Upset over illegal trading

Informal traders are selling fruit and vegetables from their cars in School Street in Summer Greens. There is a proposed trading plan for the area but it is yet to be finalised, according to the City of Cape Town.

Informal traders have been illegally making use of the parking bays behind OK Mini-market in Summer Greens to sell fruit and vegetables.

Summer Greens Neighbourhood Watch chairman, Reagan Croeser, noted around five traders there and said informal trading was not allowed as Summer Greens was not zoned for it. 

“They are selling fruit and vegetables from the boots of their cars. School Street is a small street and it looks terrible with the mess they make,” said Mr Croeser.

He said the City of Cape Town had issued permits to a few traders in Summer Greens at the start of lockdown to provide a “drop-off” in the area.

“They were allowed to drop off goods at homes when people were more restricted during the higher lockdown levels but at no time were they allowed to trade in School Street,” he said.

A resident who lives in School Street, who did not want to be named, started noticing the traders a few weeks ago.

“They are busy until after 6pm and they’re noisy,” said the resident.

Mayco member for urban management, Grant Twigg, said there was a proposed trading plan for Summer Greens but that it had not yet been finalised with the community, pending public consultation.

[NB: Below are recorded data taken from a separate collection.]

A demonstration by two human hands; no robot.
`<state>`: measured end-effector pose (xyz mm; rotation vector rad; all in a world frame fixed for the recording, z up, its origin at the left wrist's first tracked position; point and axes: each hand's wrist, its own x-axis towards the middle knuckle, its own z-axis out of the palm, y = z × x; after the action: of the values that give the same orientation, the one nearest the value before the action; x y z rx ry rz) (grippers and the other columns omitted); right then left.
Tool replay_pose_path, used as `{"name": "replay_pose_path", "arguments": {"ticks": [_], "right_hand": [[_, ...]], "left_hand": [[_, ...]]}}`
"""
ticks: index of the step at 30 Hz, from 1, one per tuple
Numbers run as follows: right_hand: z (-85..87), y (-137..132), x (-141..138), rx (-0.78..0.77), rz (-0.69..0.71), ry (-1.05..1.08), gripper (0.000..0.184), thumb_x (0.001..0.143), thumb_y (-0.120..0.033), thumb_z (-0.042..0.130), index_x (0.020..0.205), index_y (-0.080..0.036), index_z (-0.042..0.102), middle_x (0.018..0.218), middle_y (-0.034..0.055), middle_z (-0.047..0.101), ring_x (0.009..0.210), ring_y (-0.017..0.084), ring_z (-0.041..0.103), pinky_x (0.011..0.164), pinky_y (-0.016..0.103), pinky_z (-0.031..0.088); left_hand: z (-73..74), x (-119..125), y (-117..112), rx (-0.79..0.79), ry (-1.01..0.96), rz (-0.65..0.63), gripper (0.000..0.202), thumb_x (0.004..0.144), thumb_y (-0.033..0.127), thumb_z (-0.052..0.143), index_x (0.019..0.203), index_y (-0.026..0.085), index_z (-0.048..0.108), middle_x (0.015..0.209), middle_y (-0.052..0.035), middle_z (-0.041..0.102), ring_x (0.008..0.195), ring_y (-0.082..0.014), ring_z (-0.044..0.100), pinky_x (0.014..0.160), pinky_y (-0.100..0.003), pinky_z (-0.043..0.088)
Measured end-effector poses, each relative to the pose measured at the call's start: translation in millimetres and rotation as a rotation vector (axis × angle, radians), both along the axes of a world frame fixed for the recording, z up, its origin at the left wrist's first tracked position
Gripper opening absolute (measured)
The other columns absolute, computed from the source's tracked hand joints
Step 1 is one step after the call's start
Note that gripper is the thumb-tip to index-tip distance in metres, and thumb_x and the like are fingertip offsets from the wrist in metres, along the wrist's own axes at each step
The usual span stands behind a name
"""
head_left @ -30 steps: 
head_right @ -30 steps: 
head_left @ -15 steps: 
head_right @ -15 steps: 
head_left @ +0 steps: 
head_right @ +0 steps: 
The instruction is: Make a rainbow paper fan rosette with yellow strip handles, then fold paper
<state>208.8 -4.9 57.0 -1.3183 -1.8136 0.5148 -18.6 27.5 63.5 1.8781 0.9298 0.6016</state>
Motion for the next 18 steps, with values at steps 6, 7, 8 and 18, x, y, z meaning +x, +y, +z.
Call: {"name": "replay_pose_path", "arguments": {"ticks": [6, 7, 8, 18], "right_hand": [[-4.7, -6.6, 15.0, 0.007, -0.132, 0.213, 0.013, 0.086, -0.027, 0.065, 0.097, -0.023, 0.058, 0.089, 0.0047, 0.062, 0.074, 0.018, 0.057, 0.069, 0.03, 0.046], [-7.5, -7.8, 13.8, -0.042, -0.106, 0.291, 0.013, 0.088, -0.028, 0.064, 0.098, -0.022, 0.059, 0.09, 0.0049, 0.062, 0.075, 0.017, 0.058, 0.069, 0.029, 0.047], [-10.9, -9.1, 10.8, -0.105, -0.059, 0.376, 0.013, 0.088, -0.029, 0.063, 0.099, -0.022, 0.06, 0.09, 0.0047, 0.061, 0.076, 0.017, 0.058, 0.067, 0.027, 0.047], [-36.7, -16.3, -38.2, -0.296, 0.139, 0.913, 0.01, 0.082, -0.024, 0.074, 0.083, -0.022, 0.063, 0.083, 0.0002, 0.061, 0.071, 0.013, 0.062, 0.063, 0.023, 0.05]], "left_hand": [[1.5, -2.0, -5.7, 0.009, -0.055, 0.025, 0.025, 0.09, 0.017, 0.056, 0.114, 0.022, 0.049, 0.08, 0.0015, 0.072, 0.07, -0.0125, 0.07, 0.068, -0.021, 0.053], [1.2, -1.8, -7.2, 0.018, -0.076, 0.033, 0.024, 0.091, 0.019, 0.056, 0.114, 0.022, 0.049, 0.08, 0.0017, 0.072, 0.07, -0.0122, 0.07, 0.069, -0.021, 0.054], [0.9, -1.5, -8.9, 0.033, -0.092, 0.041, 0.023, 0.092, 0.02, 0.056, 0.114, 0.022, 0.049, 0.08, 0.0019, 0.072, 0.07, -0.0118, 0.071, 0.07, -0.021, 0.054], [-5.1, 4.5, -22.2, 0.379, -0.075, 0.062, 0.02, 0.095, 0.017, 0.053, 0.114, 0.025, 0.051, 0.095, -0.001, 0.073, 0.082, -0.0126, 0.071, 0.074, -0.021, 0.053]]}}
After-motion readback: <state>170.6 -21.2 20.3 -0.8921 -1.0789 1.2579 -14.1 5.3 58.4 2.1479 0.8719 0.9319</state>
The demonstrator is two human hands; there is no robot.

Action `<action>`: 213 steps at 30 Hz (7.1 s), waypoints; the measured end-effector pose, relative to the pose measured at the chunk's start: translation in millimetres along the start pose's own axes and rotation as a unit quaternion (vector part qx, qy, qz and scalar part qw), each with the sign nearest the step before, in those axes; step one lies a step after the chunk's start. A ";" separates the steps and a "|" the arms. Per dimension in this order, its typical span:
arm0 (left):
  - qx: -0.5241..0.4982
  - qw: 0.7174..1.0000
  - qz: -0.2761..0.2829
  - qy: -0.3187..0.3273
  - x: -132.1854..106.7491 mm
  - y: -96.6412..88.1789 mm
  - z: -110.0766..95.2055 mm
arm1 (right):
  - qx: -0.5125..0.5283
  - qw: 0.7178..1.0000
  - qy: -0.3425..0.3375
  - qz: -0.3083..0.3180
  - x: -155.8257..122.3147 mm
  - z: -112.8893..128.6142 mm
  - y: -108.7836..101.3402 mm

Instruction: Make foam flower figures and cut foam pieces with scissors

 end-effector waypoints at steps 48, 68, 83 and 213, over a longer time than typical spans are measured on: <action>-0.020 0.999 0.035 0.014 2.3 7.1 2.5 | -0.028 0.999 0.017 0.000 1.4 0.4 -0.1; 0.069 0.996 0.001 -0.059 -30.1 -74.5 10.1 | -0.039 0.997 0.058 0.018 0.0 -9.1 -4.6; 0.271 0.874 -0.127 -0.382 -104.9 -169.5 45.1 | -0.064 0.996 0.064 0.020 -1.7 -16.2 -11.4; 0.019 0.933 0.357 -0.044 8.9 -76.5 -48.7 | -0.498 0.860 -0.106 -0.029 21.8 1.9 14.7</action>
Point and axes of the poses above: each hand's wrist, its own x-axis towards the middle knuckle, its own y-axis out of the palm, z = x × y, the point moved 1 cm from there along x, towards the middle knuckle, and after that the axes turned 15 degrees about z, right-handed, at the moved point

“Summer Greens is part of the Blouberg informal trading gazette but currently does not have any approved informal trading bays.

“The City was in the process of developing an informal trading plan for Summer Greens and one consultation session took place with the community prior to the lockdown, however, no decision was taken on the day and the consultation was postponed,” said Mr Twigg.

Covid-19 permits were issued to some traders who sell fruit and vegetables in Summer Greens during the lockdown, said Mr Twigg.

About six of these permits were issued to sell fruit and vegetables in Summer Greens.

“Under alert level 5 and 4 regulations, municipalities were allowed to issue permits to spaza shops and informal traders, hence permits would have been issued to these residents who applied to sell fruit and vegetables from their own homes.

“Some informal traders who were desperate to sustain their livelihoods when the pandemic was declared a national disaster and who had no form of income, applied for Covid-19 informal trading permits that were being issued by the City in line with the lockdown regulations.

“These residents/traders applied to sell fruit and vegetables in Summer Greens and were issued with Covid-19 permits accordingly,” he said.

He added if traders were trading illegally, law enforcement could, upon site inspection, issue fines in cases of non-compliance.